Price: $30 for 3 pack

peanut butter treats

How It Went

The company’s position before Shark Tank

Wild Earth, at the time of the “Shark Tank” pitch, is in a pre-market phase, yet it justifies its $11 million valuation by emphasizing its success in raising $4 million. The company positions itself as a disruptor in the $30 billion U.S. pet-food market, backed by investment from notable entities such as Felicis Ventures and Peter Thiel during its last funding round. The investment of $2 million by these entities underscores the potential Wild Earth sees in alternative protein to transform the pet food industry.

wild earth dog food

The treats are positioned as a premium product, priced at $12.99, reflecting the company’s commitment to offering a high-quality and sustainable alternative to traditional pet nutrition. Regarding the company’s structure, it is mentioned that the founders own about 50% of the company, with Bethencourt owning about 20% after conversion. This suggests a founder-centric ownership structure. Wild Earth’s decision to enter the market with treats, followed by the release of kibble, indicates a strategic approach to scaling the business in phases.

dog and dog food bags

In summary, Wild Earth portrays itself as a company with a strong vision, strategic partnerships, and a commitment to disrupting the traditional pet food industry with its innovative and ethically conscious products. The upcoming commercial release of treats and the company’s valuation indicate a positive outlook and a belief in the potential success of their alternative protein-based pet food.

The Negotiations:

The negotiations for Wild Earth in the “Shark Tank” episode showcased a mix of skepticism, valuation concerns, and ultimately, a surprising acceptance of an offer. Ryan Bethencourt entered the Tank seeking $550,000 for a 5% equity stake in his company. The valuation set at $11 million raised eyebrows among the Sharks, with Kevin O’Leary calling it a “steal” and Daymond John expressing disbelief. Mark Cuban was the first to make an offer, proposing $550,000 for a 10% stake.

Mark and Daymond

This marked a deviation from Bethencourt’s initial ask but highlighted Cuban’s belief in the potential of Wild Earth.

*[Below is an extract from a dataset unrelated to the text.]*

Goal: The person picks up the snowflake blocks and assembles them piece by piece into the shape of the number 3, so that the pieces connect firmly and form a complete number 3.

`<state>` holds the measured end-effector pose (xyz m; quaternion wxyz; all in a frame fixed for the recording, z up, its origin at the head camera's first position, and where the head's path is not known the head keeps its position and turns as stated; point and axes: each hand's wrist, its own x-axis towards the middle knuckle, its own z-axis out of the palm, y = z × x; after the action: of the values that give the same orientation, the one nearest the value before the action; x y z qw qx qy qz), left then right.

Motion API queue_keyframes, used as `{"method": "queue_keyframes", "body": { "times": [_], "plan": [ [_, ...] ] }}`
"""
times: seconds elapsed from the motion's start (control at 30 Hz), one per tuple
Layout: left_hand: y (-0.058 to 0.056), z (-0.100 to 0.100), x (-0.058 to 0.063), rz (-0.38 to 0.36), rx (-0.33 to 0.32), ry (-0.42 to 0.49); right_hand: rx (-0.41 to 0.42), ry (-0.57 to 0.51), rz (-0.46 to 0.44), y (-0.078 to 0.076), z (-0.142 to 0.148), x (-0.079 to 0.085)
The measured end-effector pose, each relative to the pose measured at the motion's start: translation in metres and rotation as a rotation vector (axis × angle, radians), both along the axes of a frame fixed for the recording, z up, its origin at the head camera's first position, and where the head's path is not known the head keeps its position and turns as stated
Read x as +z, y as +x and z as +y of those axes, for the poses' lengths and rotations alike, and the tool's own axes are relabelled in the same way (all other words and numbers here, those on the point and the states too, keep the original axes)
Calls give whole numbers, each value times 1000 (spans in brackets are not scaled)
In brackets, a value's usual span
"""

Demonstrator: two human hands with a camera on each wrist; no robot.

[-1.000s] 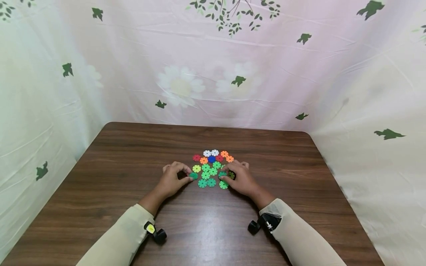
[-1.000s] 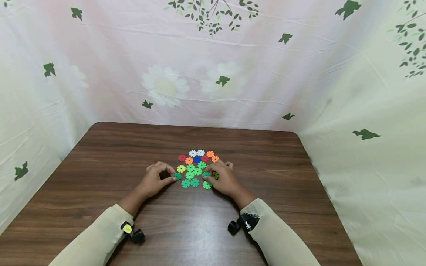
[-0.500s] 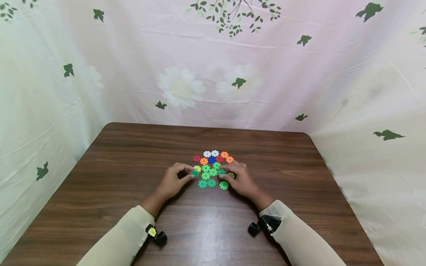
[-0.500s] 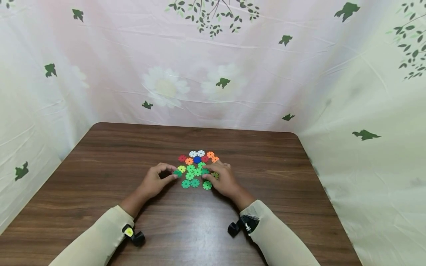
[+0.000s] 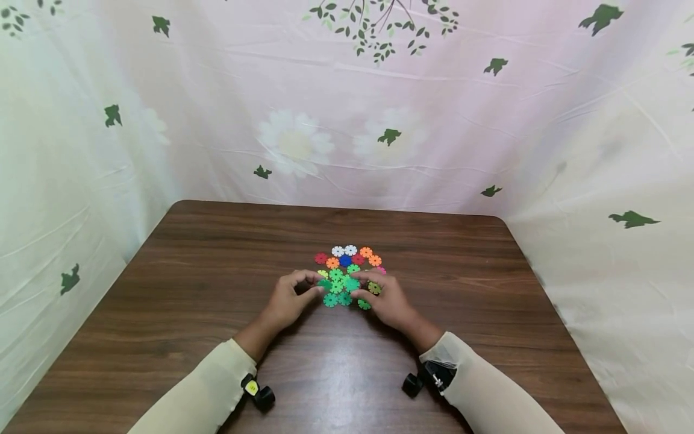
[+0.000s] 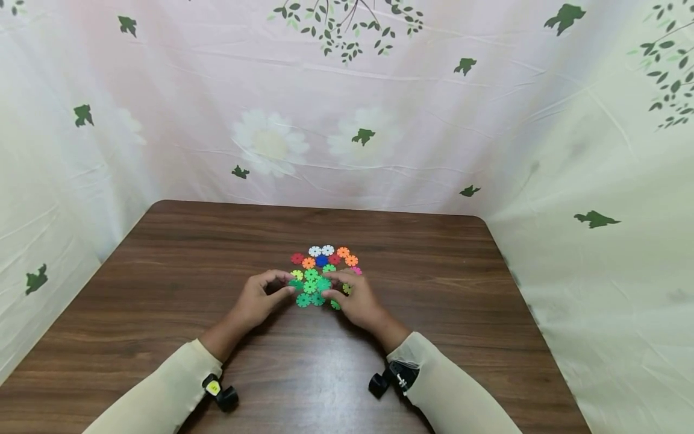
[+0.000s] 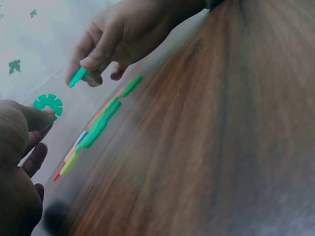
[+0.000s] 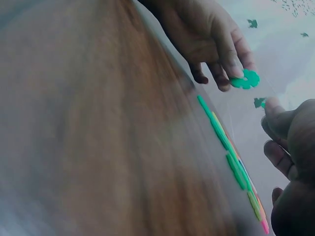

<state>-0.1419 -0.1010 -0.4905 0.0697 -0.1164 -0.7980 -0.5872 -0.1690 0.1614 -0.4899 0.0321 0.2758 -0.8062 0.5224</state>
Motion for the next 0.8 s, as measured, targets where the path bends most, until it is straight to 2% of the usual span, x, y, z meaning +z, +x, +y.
{"method": "queue_keyframes", "body": {
  "times": [0.17,0.3,0.5,0.8],
  "plan": [
    [2,4,1,-14,-11,27,-2,-18,-95,5,-5,3],
    [2,6,0,-12,-17,40,-4,-30,-128,7,-7,4],
    [3,7,0,8,-36,38,-7,-49,-146,10,-10,7],
    [6,9,3,-23,-41,19,-6,-68,-126,10,-13,7]
  ]
}}
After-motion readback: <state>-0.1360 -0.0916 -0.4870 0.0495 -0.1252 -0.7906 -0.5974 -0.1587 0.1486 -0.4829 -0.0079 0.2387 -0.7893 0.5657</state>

Initially hesitant due to the increased equity percentage, Bethencourt ultimately accepted Cuban’s offer, securing a deal with the billionaire entrepreneur. The negotiations underscored the challenges of justifying a high valuation for a company that had not yet entered the market. Bethencourt faced scrutiny regarding the $11 million valuation, especially without concrete sales figures to support it. Despite this, Mark Cuban’s strategic offer and Bethencourt’s willingness to adapt to the negotiation dynamics resulted in a deal that seemed to benefit both parties.

dogs on the beach

The Sharks who dropped out, including Kevin O’Leary, Lori Greiner, Daymond John, and Robert Herjavec, expressed concerns about the inflated valuation, lack of proof of concept, and high product pricing. However, Mark Cuban’s offer, which amounted to double the equity Bethencourt initially intended to part with, demonstrated the entrepreneur’s ability to navigate the negotiation process effectively. The acceptance of the deal marked a surprising turn, highlighting the unpredictability of negotiations in the “Shark Tank” setting and the importance of adaptability for entrepreneurs seeking investment.